Recent developments examining the link between playing in the National Football League and previously undiagnosed brain damage resulting from concussions have uncovered an important area of concern for parents of child and teenage athletes.

Research suggests that no matter how hard the actual impact was, a child or teen could begin feeling symptoms of a brain injury long after the accident occurred. For this reason, Massachusetts parents of children and teenagers involved in any sport should have an understanding of what a brain injury may result from. Parents should also know what possible symptoms to look for and what type of protective gear and equipment should always be worn during play.

Because of the competitive nature of organized sports, many children are often silent about suspected concussions or other injuries. They may have been taught from fellow players or coaches that this is a normal part of the game. Even when suffering from repeated injuries to the same areas of the head, the child or teen could easily attempt to dismiss any pain felt for fear of some type of social rejection. A coach should never tell a child to "toughen up." That is negligent.

As many as 3.8 million sports-related concussions are diagnosed in the U.S. each year. This already large number does not take into account the injuries that continue to go undiagnosed. Some of the most common brain injury symptoms include: headaches, memory loss, nausea, confusion, drowsiness and an altered state of consciousness.

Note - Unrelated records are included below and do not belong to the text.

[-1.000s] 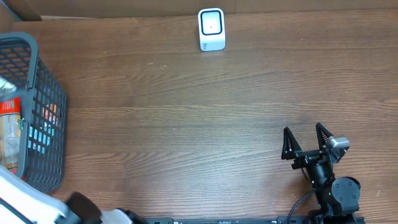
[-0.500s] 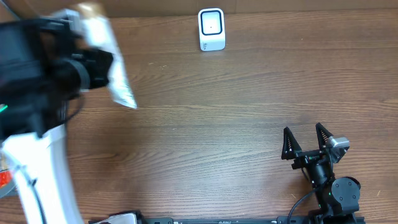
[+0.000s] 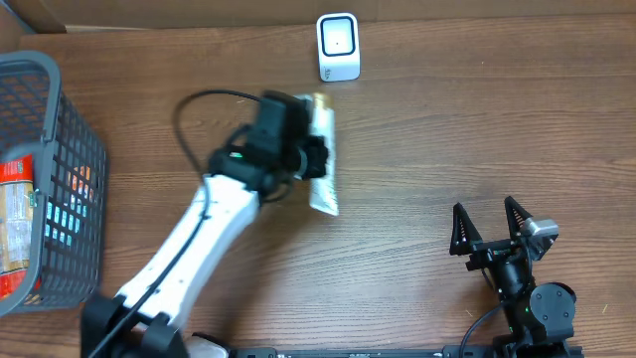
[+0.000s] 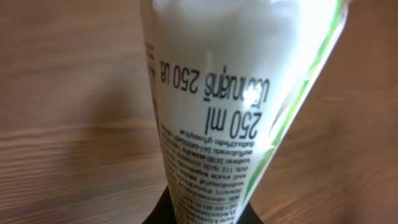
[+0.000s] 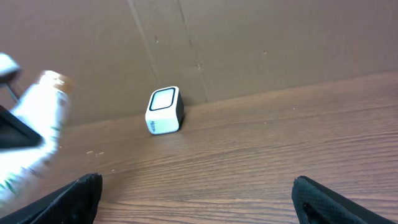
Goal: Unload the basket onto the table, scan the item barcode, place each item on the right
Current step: 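Lift the tube out and lay it on the table center, then return the left gripper into the grey basket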
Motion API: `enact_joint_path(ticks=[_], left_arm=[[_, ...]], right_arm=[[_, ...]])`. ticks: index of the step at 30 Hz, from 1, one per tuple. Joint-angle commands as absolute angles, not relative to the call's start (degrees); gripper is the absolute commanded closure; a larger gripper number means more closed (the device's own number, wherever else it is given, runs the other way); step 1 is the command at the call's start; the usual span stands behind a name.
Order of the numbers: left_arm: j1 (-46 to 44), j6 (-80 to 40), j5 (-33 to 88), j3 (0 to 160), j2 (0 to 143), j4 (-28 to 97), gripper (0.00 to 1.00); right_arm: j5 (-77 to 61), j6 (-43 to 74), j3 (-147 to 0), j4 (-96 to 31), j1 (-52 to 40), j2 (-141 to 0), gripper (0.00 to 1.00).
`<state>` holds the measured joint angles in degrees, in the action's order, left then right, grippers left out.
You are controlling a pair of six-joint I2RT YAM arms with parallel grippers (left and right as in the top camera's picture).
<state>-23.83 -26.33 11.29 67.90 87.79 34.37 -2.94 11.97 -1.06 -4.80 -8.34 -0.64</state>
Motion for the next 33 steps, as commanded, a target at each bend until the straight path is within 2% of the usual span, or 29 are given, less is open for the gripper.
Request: enact_joint_path(ticks=[1, 9, 13, 14, 15, 19, 23, 28, 33], left_arm=[[-27.14, -32.03, 9.93, 68.03, 92.71, 31.40, 0.96], [-29.41, -41.87, 11.53, 69.14, 103.02, 29.12, 0.96], [-30.22, -42.28, 12.08, 69.28, 104.31, 27.57, 0.96], [-30.50, -42.28, 12.08, 69.28, 104.53, 27.33, 0.91], [-30.76, -42.28, 12.10, 69.28, 104.60, 27.11, 0.80], [-31.44, -42.26, 12.34, 69.28, 104.60, 26.72, 0.25], [-31.51, -41.54, 13.23, 69.28, 104.42, 26.02, 0.01], [-30.17, -36.71, 13.54, 71.44, 101.47, 26.15, 0.00], [-24.71, -30.83, 11.81, 78.41, 93.78, 34.17, 0.00]], right_arm=[[-2.59, 11.94, -0.45, -4.60, -8.62, -0.16, 0.00], [-2.59, 11.94, -0.45, -4.62, -8.62, -0.16, 0.00], [-2.59, 11.92, -0.45, -4.62, -8.62, -0.16, 0.00], [-2.59, 11.92, -0.45, -4.62, -8.62, -0.16, 0.00], [-2.57, 11.94, -0.45, -4.62, -8.62, -0.16, 0.00], [-2.59, 11.94, -0.45, -4.62, -8.62, -0.16, 0.00], [-2.59, 11.94, -0.45, -4.60, -8.62, -0.16, 0.00], [-2.59, 11.92, -0.45, -4.62, -8.62, -0.16, 0.00], [-2.59, 11.94, -0.45, -4.62, -8.62, -0.16, 0.00]])
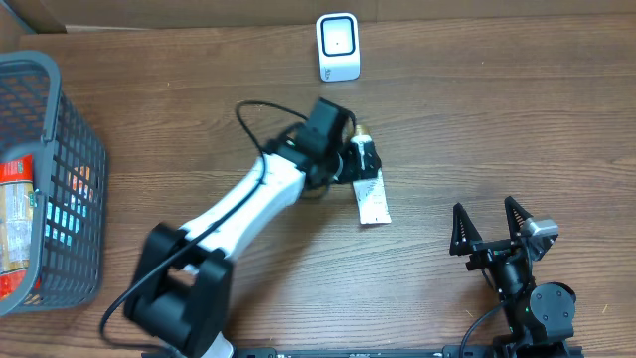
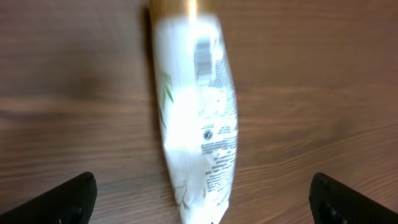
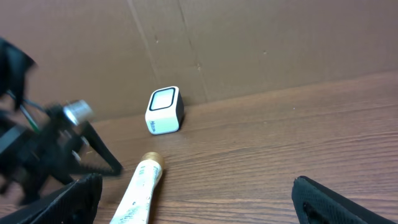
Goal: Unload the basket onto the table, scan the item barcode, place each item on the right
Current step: 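Return the left gripper into the grey basket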
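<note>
A white tube with a gold cap (image 1: 371,195) lies flat on the wooden table, also seen as the tube (image 2: 198,130) and the tube (image 3: 142,190). Its cap points toward the white scanner (image 1: 338,46), which stands at the far edge; the same scanner (image 3: 165,110) sits against the cardboard wall. My left gripper (image 1: 350,161) hovers just over the tube's cap end, open, its fingers (image 2: 65,198) spread wide on either side and touching nothing. My right gripper (image 1: 490,227) rests open near the front right, nothing between its fingers (image 3: 317,196).
A grey wire basket (image 1: 87,159) with several packaged goods stands at the left edge. A brown cardboard wall (image 3: 249,43) backs the table behind the scanner. The left arm (image 1: 248,204) stretches diagonally across the table's middle.
The left gripper, then shut on the tube, now stands open and the tube lies flat on the table, farther right. The right arm has not moved.
The left gripper was first down in the basket around the white tube. Then it held the tube up beside the basket, then carried it in front of the scanner. Now the tube lies released on the table below the scanner.
</note>
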Motion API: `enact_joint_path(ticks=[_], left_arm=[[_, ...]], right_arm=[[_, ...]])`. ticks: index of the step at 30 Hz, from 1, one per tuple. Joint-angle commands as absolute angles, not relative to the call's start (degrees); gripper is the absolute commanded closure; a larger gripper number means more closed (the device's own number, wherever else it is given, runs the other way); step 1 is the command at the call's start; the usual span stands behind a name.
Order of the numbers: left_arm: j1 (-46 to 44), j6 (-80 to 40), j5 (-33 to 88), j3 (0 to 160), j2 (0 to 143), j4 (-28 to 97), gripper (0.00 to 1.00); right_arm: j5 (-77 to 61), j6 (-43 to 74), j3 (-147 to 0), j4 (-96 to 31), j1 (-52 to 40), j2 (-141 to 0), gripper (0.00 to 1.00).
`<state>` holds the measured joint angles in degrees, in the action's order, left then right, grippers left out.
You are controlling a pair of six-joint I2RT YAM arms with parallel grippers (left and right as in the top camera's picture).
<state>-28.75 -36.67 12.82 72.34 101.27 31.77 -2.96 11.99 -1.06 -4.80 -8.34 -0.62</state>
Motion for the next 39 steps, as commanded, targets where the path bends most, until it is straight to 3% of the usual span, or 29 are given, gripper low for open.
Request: enact_joint_path(ticks=[1, 9, 15, 21, 27, 39], left_arm=[[-23.31, -29.41, 11.81, 79.92, 92.31, 35.99, 0.00], [-7.53, -16.80, 11.79, 91.57, 79.81, 51.31, 0.00], [6.66, -8.58, 5.67, 93.62, 73.41, 55.13, 0.00], [23.68, -9.17, -0.86, 93.60, 72.62, 56.29, 0.00], [37.67, -21.34, -3.46, 93.25, 77.28, 56.99, 0.00], [44.18, -21.63, -3.42, 93.10, 85.17, 53.43, 0.00]], right_arm=[[-2.59, 11.92, -0.45, -4.60, -8.62, -0.16, 0.00], [-2.59, 11.92, -0.45, -4.60, -8.62, -0.16, 0.00], [-2.59, 11.92, -0.45, -4.60, -8.62, -0.16, 0.00], [-2.57, 11.92, -0.45, -4.62, -8.62, -0.16, 0.00], [-2.57, 11.92, -0.45, -4.60, -8.62, -0.16, 0.00], [-2.59, 11.94, -0.45, -4.60, -8.62, -0.16, 0.00]])
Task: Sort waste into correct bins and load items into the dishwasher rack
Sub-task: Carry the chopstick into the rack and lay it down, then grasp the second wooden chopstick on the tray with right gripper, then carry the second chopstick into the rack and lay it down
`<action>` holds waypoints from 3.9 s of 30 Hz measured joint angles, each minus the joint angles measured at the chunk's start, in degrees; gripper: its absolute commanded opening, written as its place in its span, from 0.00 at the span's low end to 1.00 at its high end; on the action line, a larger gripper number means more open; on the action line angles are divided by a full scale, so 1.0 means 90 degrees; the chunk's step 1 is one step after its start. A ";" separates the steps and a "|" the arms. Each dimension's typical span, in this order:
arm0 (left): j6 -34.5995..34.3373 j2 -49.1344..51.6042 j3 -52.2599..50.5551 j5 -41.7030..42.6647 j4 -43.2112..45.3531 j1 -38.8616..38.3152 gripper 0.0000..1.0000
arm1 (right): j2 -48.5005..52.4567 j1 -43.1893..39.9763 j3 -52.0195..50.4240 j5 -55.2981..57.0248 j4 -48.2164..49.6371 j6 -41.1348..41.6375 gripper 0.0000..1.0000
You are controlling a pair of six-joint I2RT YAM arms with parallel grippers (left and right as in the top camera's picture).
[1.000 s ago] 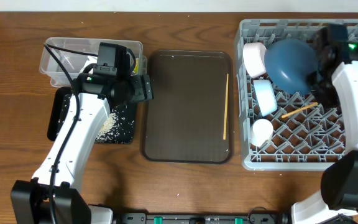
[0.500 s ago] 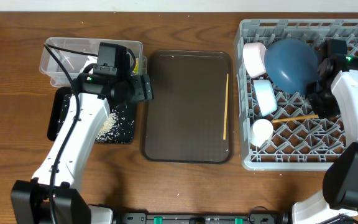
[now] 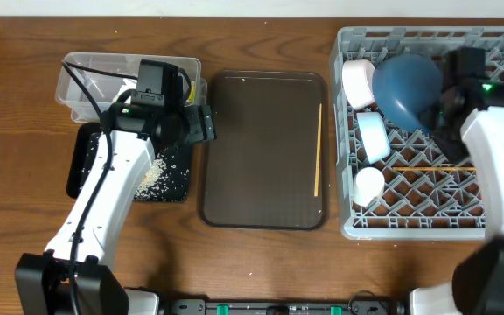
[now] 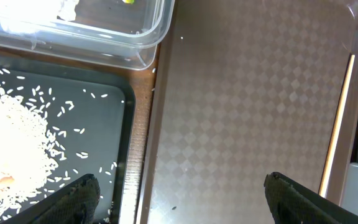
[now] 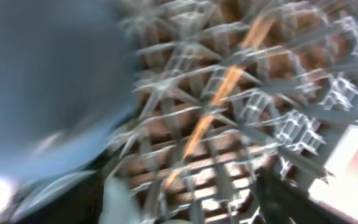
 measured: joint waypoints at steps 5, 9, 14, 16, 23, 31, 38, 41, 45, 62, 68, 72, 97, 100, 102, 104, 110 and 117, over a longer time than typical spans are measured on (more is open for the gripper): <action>0.0000 0.0000 0.0000 0.0000 0.0000 0.0000 0.88 | -0.0529 0.0945 0.0024 -0.0374 0.0653 -0.0797 0.25; 0.0000 0.0000 0.0000 0.0002 -0.0002 0.0000 0.88 | -0.0534 0.1999 0.0049 -0.0619 0.1353 -0.1387 0.38; 0.0000 0.0000 0.0000 0.0002 0.0000 0.0000 0.88 | -0.0194 0.3203 0.0056 -0.0787 0.1690 -0.1790 0.88; 0.0000 0.0000 0.0000 0.0002 -0.0002 0.0000 0.88 | 0.0087 0.3453 0.0063 -0.0831 0.1717 -0.1921 0.89; 0.0000 0.0000 0.0000 0.0000 0.0000 0.0000 0.88 | 0.1253 0.3657 0.0063 -0.1013 0.1464 -0.2171 0.80; 0.0002 0.0000 0.0000 0.0002 -0.0002 0.0000 0.88 | 0.1892 0.3660 0.0066 -0.1066 0.1224 -0.2242 0.76; 0.0000 0.0000 0.0000 0.0000 -0.0002 0.0000 0.88 | 0.2477 0.3657 0.0066 -0.1256 0.1168 -0.2302 0.76; 0.0000 0.0000 0.0000 0.0000 -0.0002 0.0000 0.88 | 0.2650 0.3640 0.0066 -0.1377 0.1156 -0.2324 0.76; 0.0002 0.0000 0.0000 0.0002 -0.0002 0.0000 0.88 | 0.2754 0.3526 0.0066 -0.1545 0.1127 -0.2339 0.74; 0.0000 0.0000 0.0000 0.0002 -0.0002 0.0000 0.88 | 0.2946 0.3378 0.0085 -0.1965 0.1052 -0.2812 0.41; 0.0000 0.0000 0.0000 0.0000 -0.0002 0.0000 0.88 | 0.2946 0.3291 0.0087 -0.2030 0.1008 -0.2822 0.27; 0.0002 0.0000 0.0000 0.0002 0.0000 0.0000 0.88 | 0.2946 0.3291 0.0087 -0.2072 0.1013 -0.2922 0.12; 0.0000 0.0000 0.0000 0.0002 -0.0002 0.0000 0.88 | 0.2596 0.2992 0.2778 -0.2322 -0.1066 -0.3592 0.01; 0.0000 0.0000 0.0000 0.0000 -0.0002 0.0000 0.88 | 0.2108 0.2535 0.2965 -0.2295 -0.1161 -0.3427 0.01; 0.0002 0.0000 0.0000 0.0002 -0.0002 0.0000 0.88 | 0.1800 0.2125 0.3011 -0.2242 -0.1302 -0.3184 0.02; 0.0000 0.0000 0.0000 0.0000 0.0000 0.0000 0.88 | 0.1562 0.1649 0.3043 -0.2135 -0.1515 -0.2817 0.01; 0.0002 0.0000 0.0000 0.0002 -0.0002 0.0000 0.88 | 0.1423 0.0231 0.3014 -0.1812 -0.2062 -0.1574 0.02; 0.0000 0.0000 0.0000 0.0000 0.0000 0.0000 0.88 | 0.1423 -0.0663 0.2443 -0.1280 -0.2450 0.0267 0.01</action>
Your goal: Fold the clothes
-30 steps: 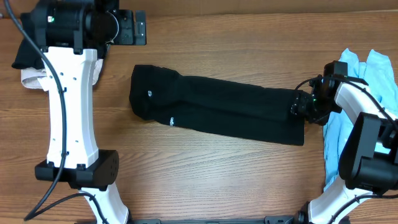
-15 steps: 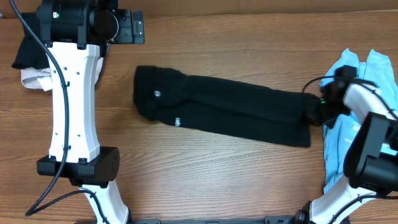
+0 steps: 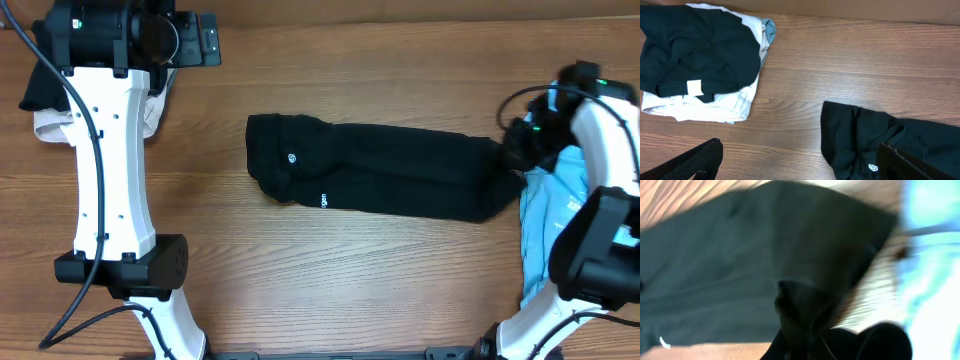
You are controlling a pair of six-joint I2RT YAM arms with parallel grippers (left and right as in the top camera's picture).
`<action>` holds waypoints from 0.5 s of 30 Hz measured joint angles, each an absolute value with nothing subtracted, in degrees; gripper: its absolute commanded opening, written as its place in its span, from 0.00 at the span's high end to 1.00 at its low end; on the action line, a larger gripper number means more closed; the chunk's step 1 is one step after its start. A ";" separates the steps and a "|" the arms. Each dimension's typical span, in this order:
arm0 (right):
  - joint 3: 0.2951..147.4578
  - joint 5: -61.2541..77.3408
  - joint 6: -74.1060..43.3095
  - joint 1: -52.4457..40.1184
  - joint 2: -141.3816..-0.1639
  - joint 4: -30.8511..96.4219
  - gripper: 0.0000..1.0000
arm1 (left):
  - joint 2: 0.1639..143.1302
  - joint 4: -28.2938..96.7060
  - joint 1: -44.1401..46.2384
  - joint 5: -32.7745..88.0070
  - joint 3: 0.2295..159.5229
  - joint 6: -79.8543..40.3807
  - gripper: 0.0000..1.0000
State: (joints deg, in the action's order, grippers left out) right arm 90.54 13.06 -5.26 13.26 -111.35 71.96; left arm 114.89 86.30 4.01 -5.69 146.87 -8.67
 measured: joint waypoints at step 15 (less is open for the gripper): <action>90.54 10.11 -10.74 -7.90 -111.35 63.88 0.96 | 117.60 86.78 4.01 -4.12 146.74 -8.67 0.00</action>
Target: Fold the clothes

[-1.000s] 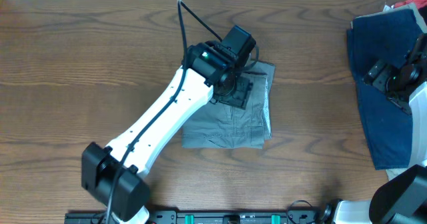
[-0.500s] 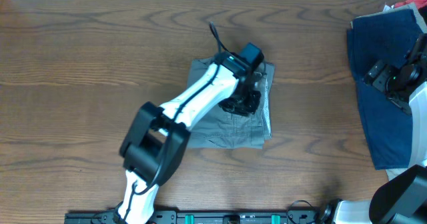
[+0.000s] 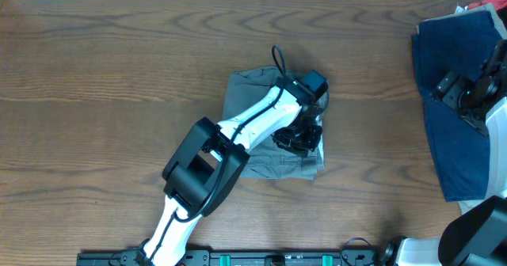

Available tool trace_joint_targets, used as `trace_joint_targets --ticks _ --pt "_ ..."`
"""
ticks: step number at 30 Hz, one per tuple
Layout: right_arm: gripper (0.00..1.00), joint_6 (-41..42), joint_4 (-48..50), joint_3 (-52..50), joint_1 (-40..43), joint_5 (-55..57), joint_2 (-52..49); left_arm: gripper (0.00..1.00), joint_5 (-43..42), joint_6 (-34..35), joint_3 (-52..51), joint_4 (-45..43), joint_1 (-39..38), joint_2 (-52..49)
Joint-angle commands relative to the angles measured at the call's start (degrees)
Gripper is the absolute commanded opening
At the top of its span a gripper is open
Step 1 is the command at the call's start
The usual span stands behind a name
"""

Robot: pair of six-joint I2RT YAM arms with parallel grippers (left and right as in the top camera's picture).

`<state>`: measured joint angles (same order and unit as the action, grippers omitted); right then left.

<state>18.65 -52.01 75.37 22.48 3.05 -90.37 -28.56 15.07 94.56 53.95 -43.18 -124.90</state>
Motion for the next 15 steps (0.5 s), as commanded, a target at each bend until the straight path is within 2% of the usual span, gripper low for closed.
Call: trace_joint_targets --ticks 1,2,5,7,11,15 --pt "0.99 -0.04 -0.04 0.61 0.66 0.35 0.02 0.14 -2.49 0.26 2.62 0.59 0.74 6.32" --pt "0.99 -0.04 -0.04 0.61 0.66 0.35 0.02 0.17 -2.49 0.24 2.62 0.68 1.25 7.78" --pt "0.99 -0.04 -0.04 0.61 0.66 0.37 0.02 0.41 -2.29 -0.02 2.62 1.97 4.24 12.90" --pt "0.99 -0.04 -0.04 0.61 0.66 0.35 0.02 0.66 -2.03 -1.42 2.60 3.69 7.63 16.04" --pt "0.99 -0.04 -0.04 0.61 0.66 0.35 0.02 0.97 4.15 -2.40 2.60 9.99 17.53 20.50" --pt "0.99 -0.04 -0.04 0.61 0.66 0.35 0.02 0.98 5.60 -5.03 1.84 14.64 27.71 20.68"
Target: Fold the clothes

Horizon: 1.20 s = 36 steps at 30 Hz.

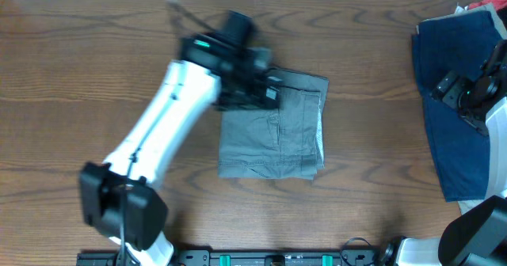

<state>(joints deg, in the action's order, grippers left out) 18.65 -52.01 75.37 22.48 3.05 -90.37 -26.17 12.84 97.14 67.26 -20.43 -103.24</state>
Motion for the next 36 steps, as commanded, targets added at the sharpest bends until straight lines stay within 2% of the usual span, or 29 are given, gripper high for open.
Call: trace_joint_targets --ticks 1,5,8,18,23,28,31,36 --pt "0.99 -0.04 -0.04 0.61 0.66 0.35 0.02 0.98 2.60 -3.74 -1.73 1.46 7.48 -1.18" --pt "0.99 -0.04 -0.04 0.61 0.66 0.35 0.02 0.98 -6.05 -11.89 -7.26 0.33 14.82 -1.99" --pt "0.99 -0.04 -0.04 0.61 0.66 0.35 0.02 0.98 -10.56 -15.72 -13.16 -3.08 17.57 -2.01" --pt "0.99 -0.04 -0.04 0.61 0.66 0.35 0.02 1.00 -15.93 -16.02 -30.16 -21.84 17.11 -2.60" --pt "0.99 -0.04 -0.07 0.61 0.66 0.35 0.02 0.91 -18.43 -13.94 -34.18 -28.92 15.08 -4.31" --pt "0.99 -0.04 -0.07 0.61 0.66 0.35 0.02 0.88 -18.40 -11.67 -35.43 -33.42 12.44 -6.56" --pt "0.99 -0.04 -0.07 0.61 0.66 0.35 0.02 0.78 -18.40 -11.10 -35.43 -35.12 11.19 -7.56" --pt "0.99 -0.04 -0.04 0.61 0.66 0.35 0.02 0.36 -17.90 -10.36 -35.41 -37.24 10.95 -7.76"
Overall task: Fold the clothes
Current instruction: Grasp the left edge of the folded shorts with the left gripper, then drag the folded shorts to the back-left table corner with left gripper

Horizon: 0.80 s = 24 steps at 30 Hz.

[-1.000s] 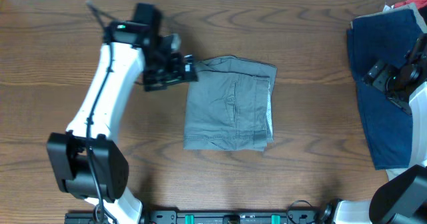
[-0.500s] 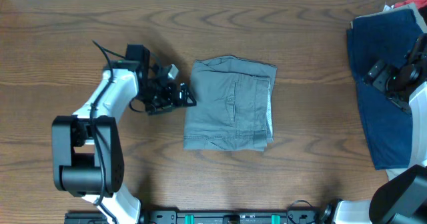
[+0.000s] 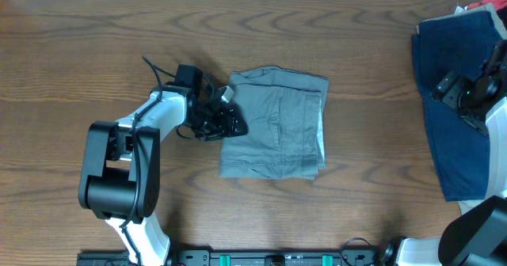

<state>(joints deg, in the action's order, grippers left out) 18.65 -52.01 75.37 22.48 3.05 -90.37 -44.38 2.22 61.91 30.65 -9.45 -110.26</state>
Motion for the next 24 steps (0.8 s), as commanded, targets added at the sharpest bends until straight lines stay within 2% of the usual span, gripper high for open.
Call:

Before playing a sport, teenage athletes and their parents should be made aware of the associated physical risks during play and how to best prevent them.

Massachusetts parents should take immediate action if their child has suffered from any type of injury that may lead to further brain damage. Accidents and injuries may not be prevented, but when unfortunate circumstances occur, parents and injured children and teenagers don't have to go through the process alone.